> _Task statement_
The stretch from the line with "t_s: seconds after" through the line with "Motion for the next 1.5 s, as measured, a" in the records below: write it out exactly, and nothing else.

> _Provided data_
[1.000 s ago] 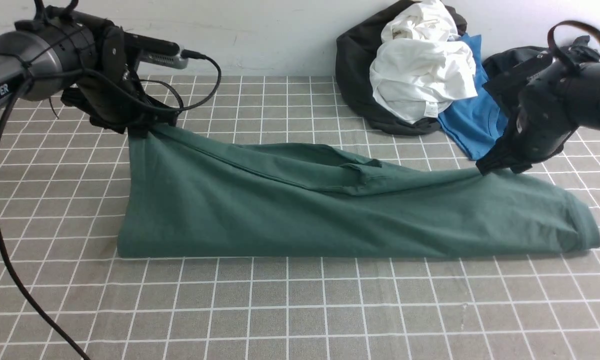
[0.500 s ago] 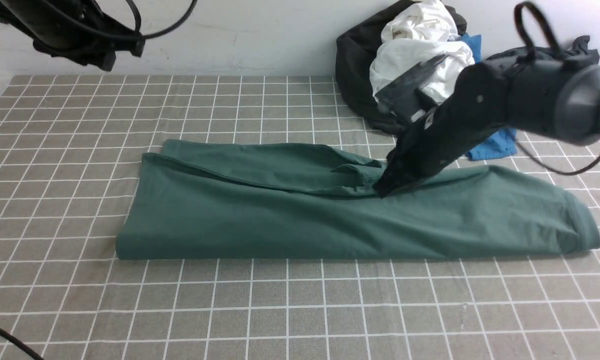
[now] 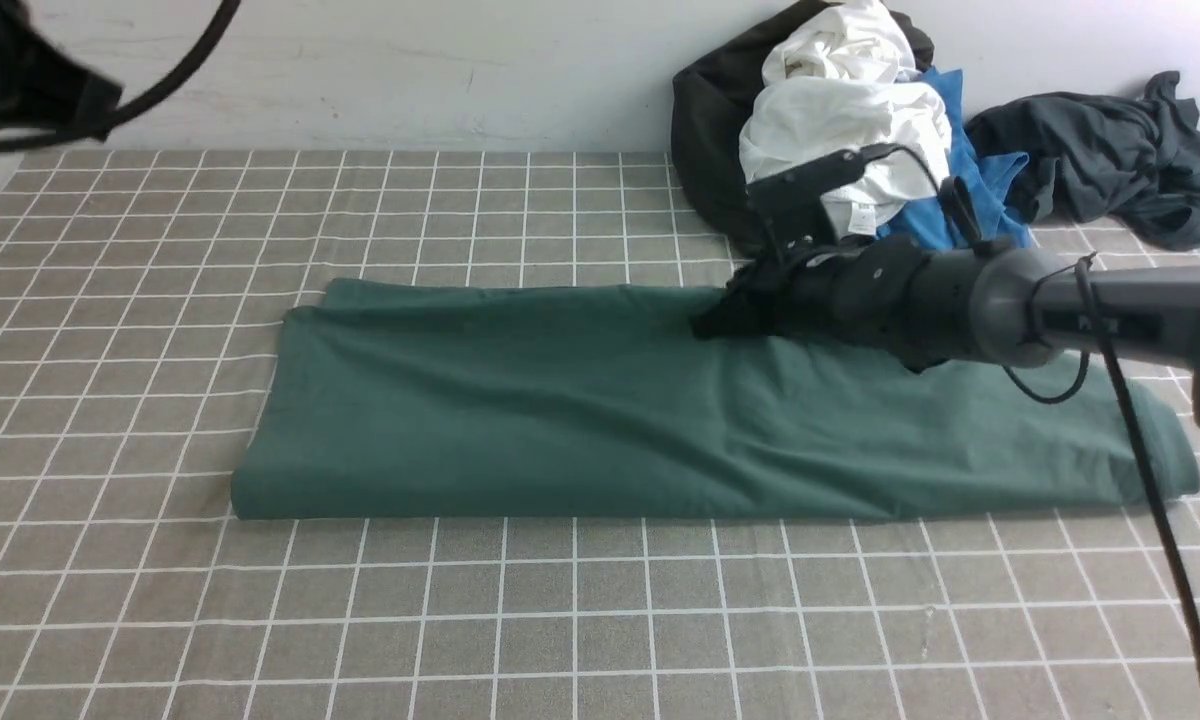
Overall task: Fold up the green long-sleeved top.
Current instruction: Use both arms to drag the lower edge of the fabric forward and fold it over the upper edge, then use the right arm to clamp the right edge of the fabric
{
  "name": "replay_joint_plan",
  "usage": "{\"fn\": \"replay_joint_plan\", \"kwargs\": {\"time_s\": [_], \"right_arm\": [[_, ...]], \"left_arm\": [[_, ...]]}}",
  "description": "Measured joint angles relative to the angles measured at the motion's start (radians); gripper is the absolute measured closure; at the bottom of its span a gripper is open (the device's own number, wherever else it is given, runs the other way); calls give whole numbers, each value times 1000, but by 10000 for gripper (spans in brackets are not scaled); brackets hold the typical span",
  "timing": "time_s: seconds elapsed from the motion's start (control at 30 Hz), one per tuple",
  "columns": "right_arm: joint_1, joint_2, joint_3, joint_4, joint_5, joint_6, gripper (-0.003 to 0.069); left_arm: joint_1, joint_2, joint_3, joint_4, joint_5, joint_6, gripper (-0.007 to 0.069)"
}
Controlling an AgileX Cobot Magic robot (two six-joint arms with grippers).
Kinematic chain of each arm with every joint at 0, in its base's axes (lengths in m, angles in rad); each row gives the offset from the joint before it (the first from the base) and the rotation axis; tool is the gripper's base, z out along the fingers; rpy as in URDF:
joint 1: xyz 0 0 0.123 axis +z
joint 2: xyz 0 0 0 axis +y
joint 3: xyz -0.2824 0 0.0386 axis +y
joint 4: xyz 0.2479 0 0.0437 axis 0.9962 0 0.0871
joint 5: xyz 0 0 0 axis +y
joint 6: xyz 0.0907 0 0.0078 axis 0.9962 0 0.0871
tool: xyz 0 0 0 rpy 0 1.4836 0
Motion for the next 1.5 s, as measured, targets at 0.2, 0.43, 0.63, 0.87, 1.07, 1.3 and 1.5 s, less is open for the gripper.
{"fn": "replay_joint_plan", "kwargs": {"time_s": [0.2,0.43,0.63,0.87,1.07,1.3,1.5], "right_arm": [[-8,-20,-97,50,274,-44,669],[-78,-171,-110,-397,766,219,666],[-260,-204,-90,-794,1000,650,591],[-451,-191,-14,-882,1120,777,284],[-532,-164,11,-883,1032,787,133],[-555,-95,14,-862,986,793,190],[-555,-100,14,-830,995,766,420]], "left_arm": [[0,-184,265,101,0,-67,632],[0,-345,584,158,-20,-228,632],[-2,-423,750,130,-167,-331,632],[-57,-433,775,94,-308,-346,632],[-70,-401,781,90,-343,-348,632],[-70,-389,783,111,-352,-347,632],[-70,-388,783,118,-351,-347,632]]}}
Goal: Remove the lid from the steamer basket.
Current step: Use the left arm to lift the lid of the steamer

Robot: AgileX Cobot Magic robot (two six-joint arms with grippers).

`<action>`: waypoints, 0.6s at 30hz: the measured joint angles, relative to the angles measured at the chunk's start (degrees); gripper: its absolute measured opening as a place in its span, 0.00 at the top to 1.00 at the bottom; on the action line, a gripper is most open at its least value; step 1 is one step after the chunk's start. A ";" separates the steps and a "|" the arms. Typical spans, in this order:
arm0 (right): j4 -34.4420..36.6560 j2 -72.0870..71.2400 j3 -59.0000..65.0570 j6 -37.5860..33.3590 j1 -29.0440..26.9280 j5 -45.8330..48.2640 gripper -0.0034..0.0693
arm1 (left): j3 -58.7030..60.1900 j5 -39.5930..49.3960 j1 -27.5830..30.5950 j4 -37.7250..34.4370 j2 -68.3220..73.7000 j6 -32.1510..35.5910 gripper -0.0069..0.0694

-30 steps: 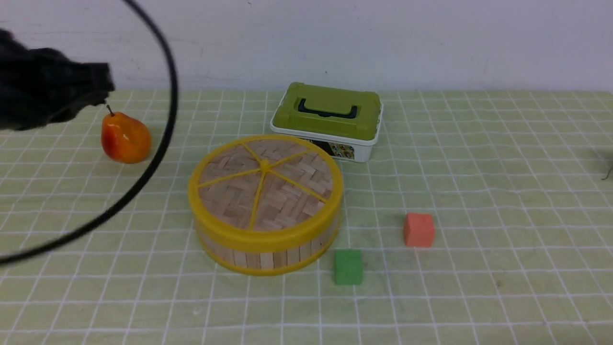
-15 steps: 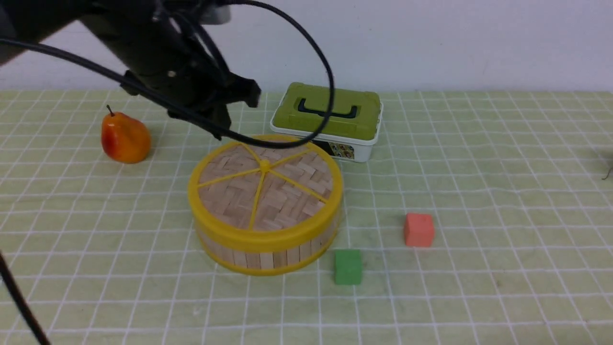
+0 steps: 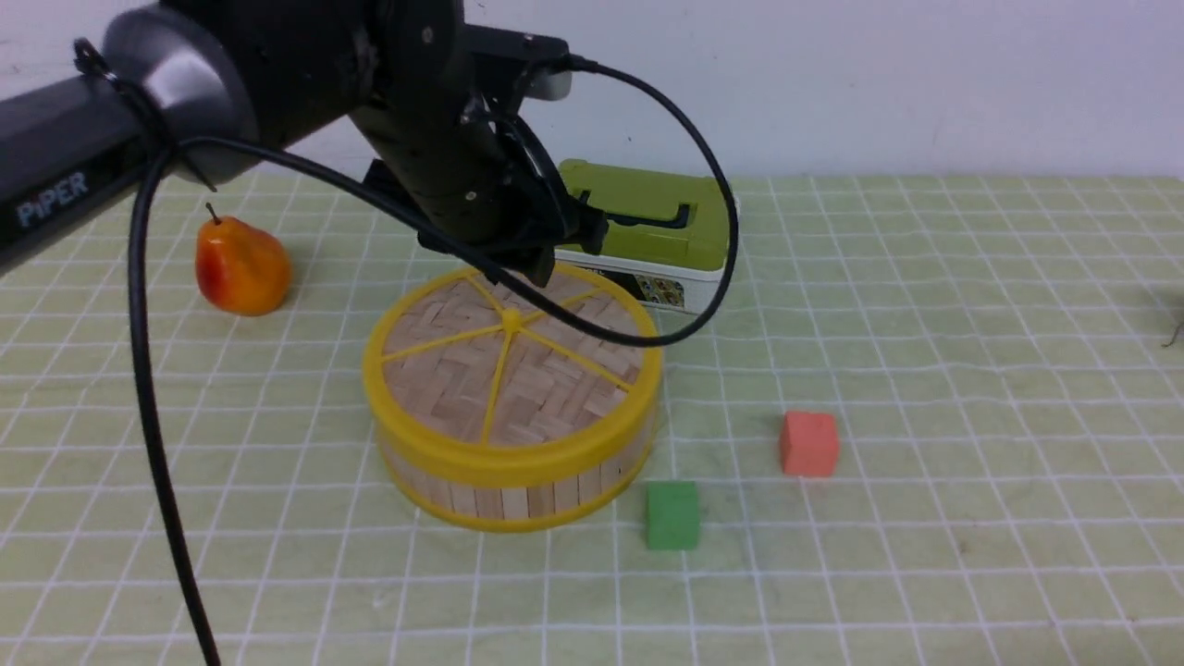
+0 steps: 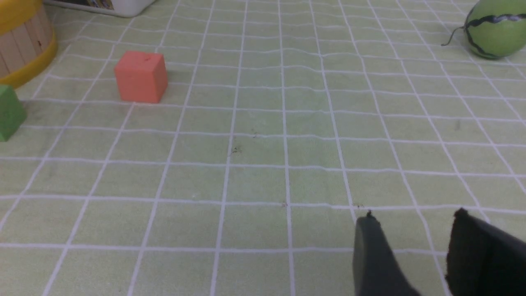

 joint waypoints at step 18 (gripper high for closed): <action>0.00 0.00 0.00 0.00 0.00 0.00 0.62 | -0.23 -2.18 0.00 2.84 3.82 -0.96 0.58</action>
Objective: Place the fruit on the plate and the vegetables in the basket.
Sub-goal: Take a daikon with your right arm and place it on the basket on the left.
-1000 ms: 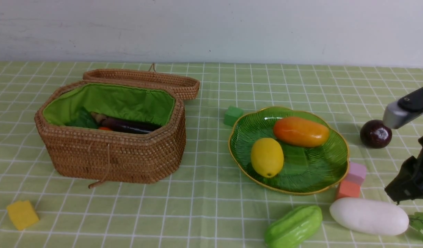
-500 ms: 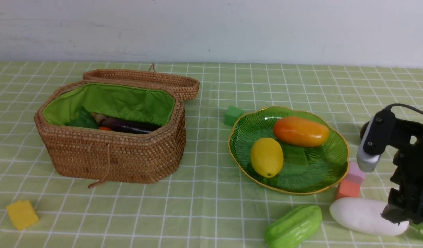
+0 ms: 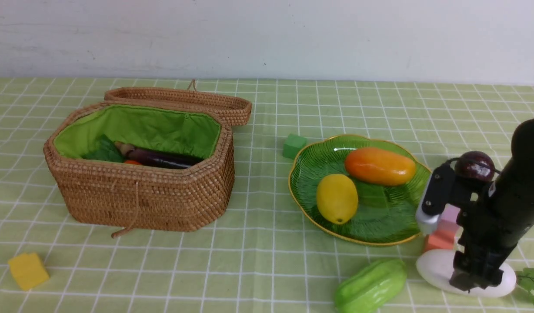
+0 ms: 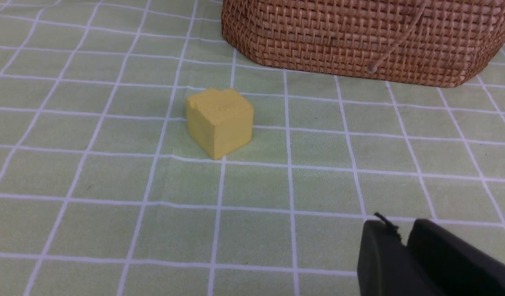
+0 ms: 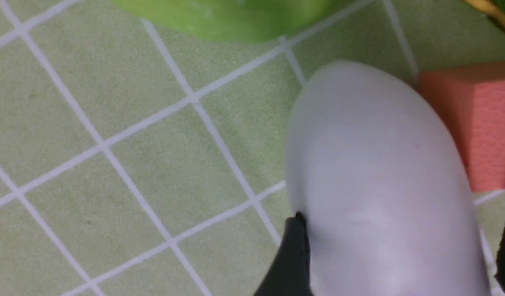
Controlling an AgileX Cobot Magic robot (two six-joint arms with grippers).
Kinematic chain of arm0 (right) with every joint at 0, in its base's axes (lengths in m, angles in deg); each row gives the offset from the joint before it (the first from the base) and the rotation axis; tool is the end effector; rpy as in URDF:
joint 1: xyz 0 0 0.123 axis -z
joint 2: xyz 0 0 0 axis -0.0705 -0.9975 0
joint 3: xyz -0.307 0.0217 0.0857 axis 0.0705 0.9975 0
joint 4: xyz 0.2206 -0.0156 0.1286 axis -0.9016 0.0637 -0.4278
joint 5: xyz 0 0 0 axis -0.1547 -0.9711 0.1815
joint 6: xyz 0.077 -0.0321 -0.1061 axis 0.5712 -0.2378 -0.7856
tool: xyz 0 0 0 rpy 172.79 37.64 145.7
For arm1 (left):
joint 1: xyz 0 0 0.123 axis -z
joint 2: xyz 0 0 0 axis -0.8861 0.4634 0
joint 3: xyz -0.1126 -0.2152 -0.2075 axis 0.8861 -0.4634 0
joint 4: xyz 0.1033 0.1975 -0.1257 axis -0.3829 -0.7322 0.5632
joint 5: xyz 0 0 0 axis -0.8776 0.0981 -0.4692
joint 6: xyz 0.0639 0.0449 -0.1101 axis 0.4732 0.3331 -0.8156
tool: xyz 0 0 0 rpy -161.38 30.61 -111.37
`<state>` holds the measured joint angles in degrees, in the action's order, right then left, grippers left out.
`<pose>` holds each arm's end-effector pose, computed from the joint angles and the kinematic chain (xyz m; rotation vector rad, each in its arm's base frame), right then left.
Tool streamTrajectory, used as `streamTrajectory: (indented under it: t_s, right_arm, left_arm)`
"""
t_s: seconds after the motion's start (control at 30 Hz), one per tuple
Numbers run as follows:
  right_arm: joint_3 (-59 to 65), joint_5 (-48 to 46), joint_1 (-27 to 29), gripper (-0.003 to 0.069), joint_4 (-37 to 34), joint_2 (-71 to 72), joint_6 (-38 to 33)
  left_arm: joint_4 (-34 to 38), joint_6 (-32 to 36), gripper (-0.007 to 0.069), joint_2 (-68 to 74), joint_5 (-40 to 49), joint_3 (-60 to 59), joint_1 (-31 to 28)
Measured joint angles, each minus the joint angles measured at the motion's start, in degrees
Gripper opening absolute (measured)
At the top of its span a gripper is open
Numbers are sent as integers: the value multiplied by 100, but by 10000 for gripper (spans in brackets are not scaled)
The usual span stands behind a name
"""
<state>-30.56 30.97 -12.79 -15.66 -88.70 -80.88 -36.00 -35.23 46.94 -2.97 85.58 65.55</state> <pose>0.3217 0.0567 0.1797 -1.5036 2.5605 -0.0169 0.0616 -0.0020 0.1525 -0.0908 1.9281 -0.1219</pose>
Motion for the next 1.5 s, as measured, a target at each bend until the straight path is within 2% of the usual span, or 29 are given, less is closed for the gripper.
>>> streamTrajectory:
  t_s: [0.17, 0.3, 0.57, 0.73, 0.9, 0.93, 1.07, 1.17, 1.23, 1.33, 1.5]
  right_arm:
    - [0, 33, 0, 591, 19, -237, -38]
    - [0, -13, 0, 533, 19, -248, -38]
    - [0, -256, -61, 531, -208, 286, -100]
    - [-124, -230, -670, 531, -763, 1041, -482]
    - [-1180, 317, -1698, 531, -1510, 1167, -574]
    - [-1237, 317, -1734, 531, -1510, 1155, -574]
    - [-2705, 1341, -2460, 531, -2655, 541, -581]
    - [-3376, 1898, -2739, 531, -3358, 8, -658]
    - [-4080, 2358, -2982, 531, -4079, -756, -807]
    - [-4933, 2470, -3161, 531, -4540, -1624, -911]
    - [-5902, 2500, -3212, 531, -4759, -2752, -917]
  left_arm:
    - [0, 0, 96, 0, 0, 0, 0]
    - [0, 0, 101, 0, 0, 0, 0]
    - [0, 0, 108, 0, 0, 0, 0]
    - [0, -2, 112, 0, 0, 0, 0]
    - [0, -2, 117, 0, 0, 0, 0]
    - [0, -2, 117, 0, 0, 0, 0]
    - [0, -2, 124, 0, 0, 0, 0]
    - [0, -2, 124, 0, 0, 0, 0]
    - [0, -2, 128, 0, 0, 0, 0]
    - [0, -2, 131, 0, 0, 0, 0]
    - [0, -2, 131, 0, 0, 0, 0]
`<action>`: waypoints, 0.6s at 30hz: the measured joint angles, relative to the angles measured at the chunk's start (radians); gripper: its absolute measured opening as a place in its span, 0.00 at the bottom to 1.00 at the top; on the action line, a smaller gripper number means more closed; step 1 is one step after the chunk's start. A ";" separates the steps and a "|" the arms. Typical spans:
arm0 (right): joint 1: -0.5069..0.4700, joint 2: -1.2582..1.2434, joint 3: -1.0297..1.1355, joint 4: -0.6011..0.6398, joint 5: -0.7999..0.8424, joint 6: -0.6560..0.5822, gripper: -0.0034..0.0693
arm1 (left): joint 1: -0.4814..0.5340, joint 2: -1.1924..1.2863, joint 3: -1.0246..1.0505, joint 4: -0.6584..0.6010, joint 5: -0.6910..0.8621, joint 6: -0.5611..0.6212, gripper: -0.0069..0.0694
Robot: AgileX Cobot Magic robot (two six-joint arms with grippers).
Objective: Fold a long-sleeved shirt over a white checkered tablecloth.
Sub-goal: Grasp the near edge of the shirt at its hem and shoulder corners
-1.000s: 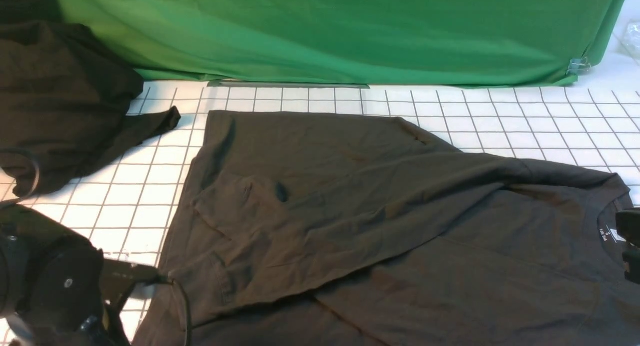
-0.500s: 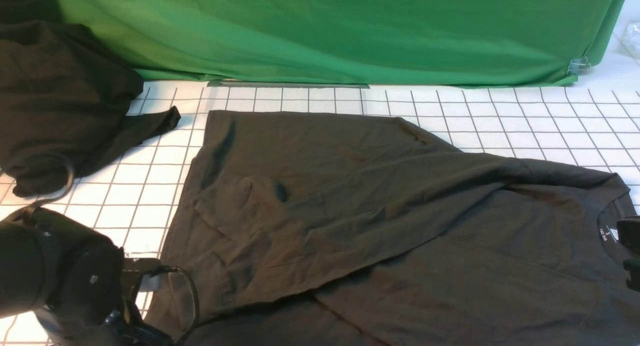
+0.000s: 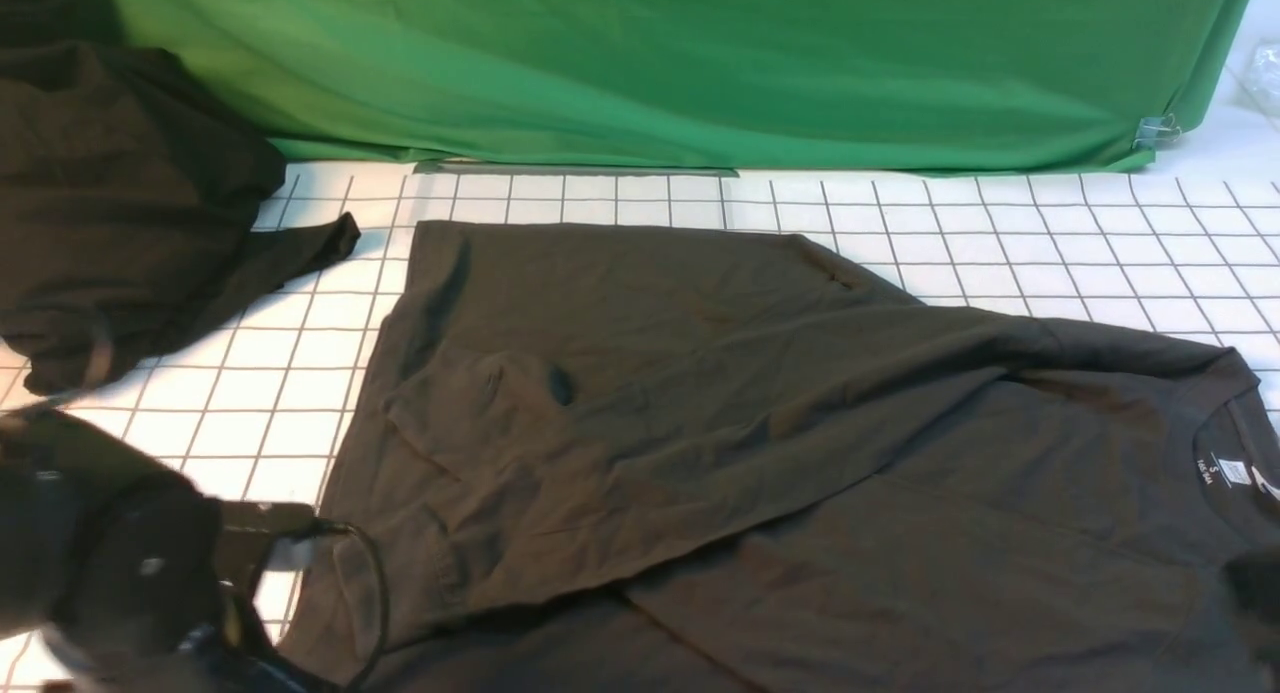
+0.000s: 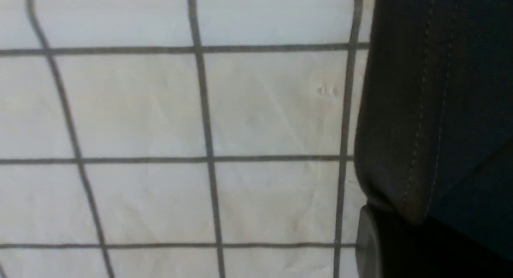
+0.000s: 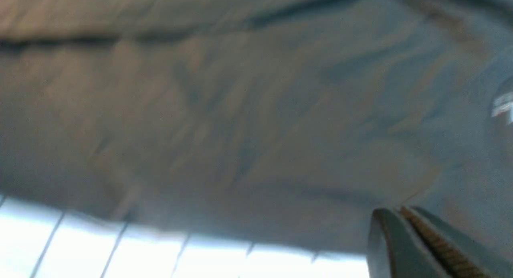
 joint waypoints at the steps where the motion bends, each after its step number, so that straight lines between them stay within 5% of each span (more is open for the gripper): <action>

> _Reply to the task_
t_s: seconds after the motion's start (control at 30 Hz), one per tuple
Numbers run as follows:
  right_arm: joint_3 (-59 to 65), joint_5 (-48 to 46), joint_1 (-27 to 29), gripper (-0.003 to 0.069), joint_4 (-37 to 34), joint_2 (-71 to 72), joint_6 (-38 to 33)
  left_arm: joint_4 (-34 to 38), joint_6 (-32 to 36), gripper (-0.007 to 0.069), joint_2 (-68 to 74), joint_5 (-40 to 49), joint_3 (-60 to 59), joint_1 (-31 to 28)
Measured joint angles, each minus the joint angles measured at the motion's start, in degrees
Gripper opening absolute (measured)
At the top of its span a gripper is open
Numbers are sent as integers: the value multiplied by 100, but by 10000 for gripper (spans in brackets are not scaled)
The usual span stands behind a name
"""
<state>-30.56 30.97 -12.79 -15.66 -88.70 -80.88 -36.00 -35.23 46.94 -2.97 85.58 65.55</state> <pose>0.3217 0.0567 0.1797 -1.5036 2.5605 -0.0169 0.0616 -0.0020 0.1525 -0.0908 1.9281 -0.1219</pose>
Motion for the next 1.5 s, as measured, a target at each bend until the straight path is within 2% of the usual span, or 29 are given, less is closed for the gripper.

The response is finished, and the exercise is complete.